* **Assignment**:
Word for word, transcribe the data below from the line with "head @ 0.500" to the line with "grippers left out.", keeping both of those lines.

[Records from a data collection]
_ _ _ _ _ _ _

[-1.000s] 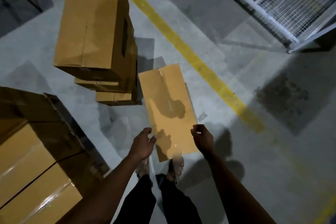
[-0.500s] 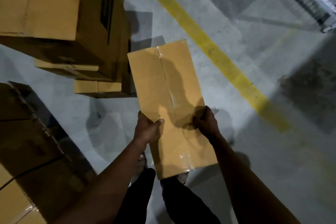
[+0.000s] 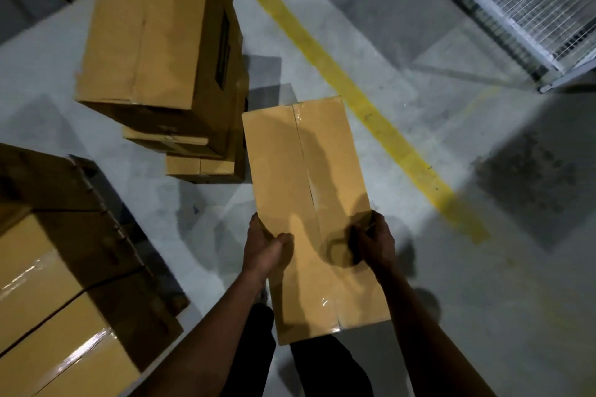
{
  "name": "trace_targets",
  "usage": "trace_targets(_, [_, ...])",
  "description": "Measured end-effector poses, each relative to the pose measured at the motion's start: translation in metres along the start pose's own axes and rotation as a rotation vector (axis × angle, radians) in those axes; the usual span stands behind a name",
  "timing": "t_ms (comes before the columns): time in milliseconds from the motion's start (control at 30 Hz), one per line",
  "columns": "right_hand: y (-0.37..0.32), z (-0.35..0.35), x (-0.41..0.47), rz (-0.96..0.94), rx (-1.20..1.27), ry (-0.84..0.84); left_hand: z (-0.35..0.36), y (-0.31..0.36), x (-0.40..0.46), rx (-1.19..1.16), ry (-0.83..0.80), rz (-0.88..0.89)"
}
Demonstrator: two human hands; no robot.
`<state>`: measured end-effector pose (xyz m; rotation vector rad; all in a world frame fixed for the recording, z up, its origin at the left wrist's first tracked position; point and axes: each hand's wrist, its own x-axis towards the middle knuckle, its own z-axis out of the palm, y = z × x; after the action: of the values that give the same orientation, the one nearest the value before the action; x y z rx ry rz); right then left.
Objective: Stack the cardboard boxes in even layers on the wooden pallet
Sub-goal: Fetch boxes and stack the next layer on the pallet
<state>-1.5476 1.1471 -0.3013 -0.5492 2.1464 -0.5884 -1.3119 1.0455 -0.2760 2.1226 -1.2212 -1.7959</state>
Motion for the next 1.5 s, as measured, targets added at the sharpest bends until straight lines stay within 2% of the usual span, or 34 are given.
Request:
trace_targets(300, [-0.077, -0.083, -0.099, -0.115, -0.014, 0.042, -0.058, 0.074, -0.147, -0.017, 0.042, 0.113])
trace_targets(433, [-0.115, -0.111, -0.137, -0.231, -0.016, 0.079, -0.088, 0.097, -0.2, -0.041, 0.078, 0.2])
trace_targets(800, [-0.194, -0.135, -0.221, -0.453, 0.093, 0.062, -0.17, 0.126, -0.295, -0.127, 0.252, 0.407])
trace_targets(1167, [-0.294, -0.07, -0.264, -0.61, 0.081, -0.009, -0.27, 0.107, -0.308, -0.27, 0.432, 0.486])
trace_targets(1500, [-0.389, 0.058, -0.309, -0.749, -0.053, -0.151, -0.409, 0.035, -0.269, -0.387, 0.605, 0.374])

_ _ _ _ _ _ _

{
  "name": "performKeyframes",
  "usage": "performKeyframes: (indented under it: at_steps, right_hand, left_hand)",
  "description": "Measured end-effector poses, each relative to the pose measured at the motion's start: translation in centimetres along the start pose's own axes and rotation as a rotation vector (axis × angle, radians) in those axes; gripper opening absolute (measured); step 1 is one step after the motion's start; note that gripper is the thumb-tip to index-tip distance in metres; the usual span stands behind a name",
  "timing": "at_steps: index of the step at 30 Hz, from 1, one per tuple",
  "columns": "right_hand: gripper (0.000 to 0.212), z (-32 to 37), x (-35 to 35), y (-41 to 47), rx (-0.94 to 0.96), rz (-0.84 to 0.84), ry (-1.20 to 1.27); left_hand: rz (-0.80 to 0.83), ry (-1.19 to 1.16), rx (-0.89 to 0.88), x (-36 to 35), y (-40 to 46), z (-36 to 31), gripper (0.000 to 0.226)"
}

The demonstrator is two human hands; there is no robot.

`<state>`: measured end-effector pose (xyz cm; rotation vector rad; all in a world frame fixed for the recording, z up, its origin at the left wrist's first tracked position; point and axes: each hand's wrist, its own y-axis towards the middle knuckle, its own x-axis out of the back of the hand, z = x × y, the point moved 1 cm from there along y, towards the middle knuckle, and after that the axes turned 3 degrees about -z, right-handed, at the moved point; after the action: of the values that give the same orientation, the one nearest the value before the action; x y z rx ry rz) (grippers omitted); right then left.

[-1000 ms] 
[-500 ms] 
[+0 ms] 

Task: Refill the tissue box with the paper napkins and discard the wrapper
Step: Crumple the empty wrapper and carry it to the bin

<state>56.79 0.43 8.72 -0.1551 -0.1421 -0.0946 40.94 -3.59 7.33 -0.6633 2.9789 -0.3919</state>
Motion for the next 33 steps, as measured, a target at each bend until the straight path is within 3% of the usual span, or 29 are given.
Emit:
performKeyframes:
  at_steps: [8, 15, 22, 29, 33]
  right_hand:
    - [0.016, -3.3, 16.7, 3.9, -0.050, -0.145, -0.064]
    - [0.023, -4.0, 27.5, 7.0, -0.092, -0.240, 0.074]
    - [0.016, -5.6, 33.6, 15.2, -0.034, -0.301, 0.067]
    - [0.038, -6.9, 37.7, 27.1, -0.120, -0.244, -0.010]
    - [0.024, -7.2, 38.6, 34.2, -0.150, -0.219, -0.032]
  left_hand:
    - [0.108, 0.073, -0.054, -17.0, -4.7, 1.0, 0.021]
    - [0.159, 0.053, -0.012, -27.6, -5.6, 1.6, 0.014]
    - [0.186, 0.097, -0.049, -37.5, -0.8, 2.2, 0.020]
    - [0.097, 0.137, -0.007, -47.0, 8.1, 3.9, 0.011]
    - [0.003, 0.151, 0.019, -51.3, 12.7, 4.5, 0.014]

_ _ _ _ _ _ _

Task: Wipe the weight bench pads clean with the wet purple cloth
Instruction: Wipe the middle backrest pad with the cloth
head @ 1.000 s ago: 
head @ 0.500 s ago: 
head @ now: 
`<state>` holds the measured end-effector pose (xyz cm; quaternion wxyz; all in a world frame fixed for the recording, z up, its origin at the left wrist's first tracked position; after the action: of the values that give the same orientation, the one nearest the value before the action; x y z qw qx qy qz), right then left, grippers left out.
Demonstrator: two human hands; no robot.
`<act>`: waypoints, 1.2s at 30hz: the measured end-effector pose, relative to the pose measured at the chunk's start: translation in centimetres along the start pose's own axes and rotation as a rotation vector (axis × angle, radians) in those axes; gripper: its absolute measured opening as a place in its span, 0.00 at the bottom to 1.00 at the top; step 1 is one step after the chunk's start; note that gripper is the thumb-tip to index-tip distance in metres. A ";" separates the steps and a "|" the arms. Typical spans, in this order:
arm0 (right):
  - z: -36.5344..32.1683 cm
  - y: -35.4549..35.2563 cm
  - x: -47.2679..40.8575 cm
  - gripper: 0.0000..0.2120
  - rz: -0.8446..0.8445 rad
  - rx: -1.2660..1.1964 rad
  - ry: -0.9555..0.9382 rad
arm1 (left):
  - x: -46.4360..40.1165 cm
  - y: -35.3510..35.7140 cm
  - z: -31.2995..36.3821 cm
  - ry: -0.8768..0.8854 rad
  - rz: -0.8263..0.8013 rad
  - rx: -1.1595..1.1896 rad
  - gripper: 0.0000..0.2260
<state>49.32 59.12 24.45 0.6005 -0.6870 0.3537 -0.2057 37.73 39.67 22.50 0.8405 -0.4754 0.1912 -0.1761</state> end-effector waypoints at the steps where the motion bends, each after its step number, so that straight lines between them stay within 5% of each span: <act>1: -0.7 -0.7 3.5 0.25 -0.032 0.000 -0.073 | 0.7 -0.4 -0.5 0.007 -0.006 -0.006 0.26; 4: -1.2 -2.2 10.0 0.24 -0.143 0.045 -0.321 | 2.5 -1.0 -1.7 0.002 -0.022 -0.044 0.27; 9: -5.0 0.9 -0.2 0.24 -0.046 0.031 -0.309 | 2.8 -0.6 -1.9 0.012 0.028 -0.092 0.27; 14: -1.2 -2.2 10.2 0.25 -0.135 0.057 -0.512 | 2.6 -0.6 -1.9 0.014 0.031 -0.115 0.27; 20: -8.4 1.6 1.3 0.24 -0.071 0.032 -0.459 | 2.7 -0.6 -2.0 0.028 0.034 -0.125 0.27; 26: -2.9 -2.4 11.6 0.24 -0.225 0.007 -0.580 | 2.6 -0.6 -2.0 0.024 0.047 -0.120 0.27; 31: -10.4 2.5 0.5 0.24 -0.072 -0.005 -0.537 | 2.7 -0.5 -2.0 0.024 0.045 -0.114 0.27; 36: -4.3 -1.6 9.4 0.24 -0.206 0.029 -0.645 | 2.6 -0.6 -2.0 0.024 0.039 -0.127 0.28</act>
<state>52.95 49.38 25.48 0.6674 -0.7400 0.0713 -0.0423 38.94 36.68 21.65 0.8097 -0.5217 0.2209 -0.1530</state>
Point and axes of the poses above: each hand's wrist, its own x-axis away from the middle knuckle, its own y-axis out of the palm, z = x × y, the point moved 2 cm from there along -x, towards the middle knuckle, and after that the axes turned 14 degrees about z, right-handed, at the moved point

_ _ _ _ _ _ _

* **Output of the exercise**:
head @ 0.500 s ago: 
head @ now: 
`<state>` holds the measured end-effector pose (xyz cm; quaternion wxyz; all in a world frame fixed for the recording, z up, its origin at the left wrist's first tracked position; after the action: of the values that give the same orientation, the one nearest the value before the action; x y z qw qx qy qz), right then left, grippers left out.

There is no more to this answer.